Work request
Check every line of the data for the word "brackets", and copy those that have it.

Records for this task
++++
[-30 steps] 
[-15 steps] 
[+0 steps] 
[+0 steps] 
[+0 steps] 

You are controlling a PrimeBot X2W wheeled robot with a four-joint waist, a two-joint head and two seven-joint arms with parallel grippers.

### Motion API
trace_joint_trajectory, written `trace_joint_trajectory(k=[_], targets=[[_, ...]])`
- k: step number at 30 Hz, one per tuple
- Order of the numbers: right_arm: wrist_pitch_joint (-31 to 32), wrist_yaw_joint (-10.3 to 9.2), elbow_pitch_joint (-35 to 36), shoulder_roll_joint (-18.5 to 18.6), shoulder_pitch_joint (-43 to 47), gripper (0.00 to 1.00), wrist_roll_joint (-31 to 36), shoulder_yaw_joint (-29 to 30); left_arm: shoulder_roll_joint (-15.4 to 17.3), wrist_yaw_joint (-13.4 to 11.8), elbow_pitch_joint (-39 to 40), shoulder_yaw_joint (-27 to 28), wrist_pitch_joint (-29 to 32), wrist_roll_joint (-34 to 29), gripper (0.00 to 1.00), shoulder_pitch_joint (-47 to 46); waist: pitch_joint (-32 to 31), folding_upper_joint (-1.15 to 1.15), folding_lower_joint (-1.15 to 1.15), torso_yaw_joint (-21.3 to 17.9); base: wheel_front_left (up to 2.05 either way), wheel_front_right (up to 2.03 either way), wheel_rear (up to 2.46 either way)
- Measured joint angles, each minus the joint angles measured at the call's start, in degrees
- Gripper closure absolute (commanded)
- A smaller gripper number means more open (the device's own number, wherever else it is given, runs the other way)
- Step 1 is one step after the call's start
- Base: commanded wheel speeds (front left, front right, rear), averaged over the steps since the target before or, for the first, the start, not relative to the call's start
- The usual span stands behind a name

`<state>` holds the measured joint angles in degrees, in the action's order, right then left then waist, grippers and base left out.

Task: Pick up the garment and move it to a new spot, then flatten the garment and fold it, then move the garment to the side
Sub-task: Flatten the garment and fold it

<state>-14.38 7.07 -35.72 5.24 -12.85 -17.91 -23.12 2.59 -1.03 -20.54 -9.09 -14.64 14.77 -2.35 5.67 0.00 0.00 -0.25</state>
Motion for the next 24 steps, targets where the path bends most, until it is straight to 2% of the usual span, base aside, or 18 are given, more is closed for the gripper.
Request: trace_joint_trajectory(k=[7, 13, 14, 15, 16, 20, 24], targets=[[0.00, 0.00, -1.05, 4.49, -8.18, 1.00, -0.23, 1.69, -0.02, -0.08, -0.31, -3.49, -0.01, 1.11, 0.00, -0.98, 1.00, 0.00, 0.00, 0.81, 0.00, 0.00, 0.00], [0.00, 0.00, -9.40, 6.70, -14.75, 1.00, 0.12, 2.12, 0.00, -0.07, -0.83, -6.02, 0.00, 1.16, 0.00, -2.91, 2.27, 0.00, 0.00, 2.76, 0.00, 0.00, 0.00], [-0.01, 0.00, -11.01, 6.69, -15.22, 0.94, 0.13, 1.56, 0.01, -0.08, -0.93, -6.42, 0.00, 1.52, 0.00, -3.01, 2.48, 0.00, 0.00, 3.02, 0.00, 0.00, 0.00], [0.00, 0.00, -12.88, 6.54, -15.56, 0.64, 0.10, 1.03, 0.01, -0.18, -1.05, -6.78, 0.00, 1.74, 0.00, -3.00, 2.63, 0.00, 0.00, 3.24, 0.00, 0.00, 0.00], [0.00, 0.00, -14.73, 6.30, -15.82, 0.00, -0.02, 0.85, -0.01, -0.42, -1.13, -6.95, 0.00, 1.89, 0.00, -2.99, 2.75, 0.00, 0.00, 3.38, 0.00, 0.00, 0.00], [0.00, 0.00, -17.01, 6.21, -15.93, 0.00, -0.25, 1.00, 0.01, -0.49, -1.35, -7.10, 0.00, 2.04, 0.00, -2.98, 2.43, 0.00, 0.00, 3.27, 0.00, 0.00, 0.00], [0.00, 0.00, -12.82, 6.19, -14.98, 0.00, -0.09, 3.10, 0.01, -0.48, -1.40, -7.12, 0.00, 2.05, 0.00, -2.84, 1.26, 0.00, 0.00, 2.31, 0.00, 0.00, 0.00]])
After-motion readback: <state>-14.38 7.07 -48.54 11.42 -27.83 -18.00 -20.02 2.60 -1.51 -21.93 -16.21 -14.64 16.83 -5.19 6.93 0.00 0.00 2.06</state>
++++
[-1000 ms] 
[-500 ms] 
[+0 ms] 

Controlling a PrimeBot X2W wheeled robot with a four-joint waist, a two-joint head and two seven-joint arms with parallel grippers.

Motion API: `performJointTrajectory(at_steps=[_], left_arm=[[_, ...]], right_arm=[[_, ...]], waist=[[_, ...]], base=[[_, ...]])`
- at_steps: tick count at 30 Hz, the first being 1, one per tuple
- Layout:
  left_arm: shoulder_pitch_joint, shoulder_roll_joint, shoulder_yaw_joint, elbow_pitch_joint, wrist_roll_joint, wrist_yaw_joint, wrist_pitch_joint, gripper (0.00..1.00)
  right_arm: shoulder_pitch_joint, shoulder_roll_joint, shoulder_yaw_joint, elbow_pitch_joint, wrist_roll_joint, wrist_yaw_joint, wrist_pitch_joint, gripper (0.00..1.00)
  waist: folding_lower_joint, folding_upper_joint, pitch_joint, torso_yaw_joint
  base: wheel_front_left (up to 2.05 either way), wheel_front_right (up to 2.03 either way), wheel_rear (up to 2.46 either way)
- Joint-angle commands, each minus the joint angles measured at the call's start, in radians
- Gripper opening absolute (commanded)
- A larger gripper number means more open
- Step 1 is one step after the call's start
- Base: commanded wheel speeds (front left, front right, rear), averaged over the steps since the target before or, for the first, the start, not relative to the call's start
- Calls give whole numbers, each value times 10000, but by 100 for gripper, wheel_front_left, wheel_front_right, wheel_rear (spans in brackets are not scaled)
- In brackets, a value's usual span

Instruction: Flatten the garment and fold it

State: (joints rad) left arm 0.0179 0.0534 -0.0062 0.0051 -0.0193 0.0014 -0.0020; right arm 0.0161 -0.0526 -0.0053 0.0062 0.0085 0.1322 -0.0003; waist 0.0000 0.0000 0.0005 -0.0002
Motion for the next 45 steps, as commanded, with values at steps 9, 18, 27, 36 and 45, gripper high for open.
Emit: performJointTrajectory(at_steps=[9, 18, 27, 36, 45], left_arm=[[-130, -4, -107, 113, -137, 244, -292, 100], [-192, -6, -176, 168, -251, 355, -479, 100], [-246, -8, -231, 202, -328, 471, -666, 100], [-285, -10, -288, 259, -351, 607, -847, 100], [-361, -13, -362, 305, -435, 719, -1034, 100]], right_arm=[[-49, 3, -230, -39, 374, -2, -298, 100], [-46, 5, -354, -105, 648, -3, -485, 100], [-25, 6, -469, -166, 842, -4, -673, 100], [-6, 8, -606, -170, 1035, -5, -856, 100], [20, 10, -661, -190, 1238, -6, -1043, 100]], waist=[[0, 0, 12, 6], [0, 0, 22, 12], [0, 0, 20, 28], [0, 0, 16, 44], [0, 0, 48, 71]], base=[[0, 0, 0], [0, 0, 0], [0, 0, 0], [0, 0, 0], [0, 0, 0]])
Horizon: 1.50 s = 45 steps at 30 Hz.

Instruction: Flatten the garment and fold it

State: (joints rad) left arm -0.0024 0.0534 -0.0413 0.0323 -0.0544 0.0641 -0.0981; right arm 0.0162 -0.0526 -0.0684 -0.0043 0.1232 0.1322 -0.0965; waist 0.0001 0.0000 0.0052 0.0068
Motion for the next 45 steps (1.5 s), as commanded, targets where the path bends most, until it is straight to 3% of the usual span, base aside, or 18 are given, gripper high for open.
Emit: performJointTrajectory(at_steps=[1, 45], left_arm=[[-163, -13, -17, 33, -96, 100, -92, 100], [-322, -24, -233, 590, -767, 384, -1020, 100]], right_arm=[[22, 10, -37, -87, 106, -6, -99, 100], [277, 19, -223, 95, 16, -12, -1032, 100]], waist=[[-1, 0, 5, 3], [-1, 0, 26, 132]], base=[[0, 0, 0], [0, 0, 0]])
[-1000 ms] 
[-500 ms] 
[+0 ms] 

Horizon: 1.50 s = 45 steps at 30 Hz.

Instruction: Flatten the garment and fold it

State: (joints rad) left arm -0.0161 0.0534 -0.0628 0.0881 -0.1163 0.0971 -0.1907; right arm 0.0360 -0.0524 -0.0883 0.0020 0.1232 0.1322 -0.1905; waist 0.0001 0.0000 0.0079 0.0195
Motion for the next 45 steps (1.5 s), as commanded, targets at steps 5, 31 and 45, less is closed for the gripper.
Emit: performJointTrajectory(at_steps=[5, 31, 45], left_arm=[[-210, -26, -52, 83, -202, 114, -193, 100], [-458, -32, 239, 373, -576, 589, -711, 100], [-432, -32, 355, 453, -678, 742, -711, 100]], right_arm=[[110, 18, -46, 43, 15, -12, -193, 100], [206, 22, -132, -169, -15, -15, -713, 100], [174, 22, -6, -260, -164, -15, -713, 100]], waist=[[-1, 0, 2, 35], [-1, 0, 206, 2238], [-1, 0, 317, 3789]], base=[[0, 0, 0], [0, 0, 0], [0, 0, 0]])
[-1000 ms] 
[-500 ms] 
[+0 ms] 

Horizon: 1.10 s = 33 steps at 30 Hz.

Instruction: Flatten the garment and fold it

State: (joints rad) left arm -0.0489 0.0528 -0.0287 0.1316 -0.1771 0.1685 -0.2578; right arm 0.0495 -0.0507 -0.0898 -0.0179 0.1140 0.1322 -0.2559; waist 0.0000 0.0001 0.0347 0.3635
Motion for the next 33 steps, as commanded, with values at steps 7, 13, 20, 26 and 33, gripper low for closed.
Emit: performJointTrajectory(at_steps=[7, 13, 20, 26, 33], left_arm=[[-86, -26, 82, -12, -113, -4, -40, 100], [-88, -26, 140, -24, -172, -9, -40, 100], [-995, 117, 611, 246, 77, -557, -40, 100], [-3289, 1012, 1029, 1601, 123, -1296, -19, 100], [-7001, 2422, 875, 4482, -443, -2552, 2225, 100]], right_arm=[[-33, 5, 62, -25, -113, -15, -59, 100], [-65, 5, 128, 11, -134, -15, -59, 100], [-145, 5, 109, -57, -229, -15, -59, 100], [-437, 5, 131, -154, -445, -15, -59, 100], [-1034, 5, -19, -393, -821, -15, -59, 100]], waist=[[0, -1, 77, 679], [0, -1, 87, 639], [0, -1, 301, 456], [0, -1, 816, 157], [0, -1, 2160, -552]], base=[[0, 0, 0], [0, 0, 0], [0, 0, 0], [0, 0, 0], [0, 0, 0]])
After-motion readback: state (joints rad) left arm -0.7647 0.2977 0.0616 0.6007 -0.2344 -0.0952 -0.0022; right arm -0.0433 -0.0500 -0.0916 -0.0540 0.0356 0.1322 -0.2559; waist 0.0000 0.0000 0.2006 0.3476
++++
Your solution
- Calls give whole numbers, each value times 10000, but by 100 for gripper, wheel_front_left, wheel_front_right, wheel_rear (spans in brackets are not scaled)
- In brackets, a value's usual span

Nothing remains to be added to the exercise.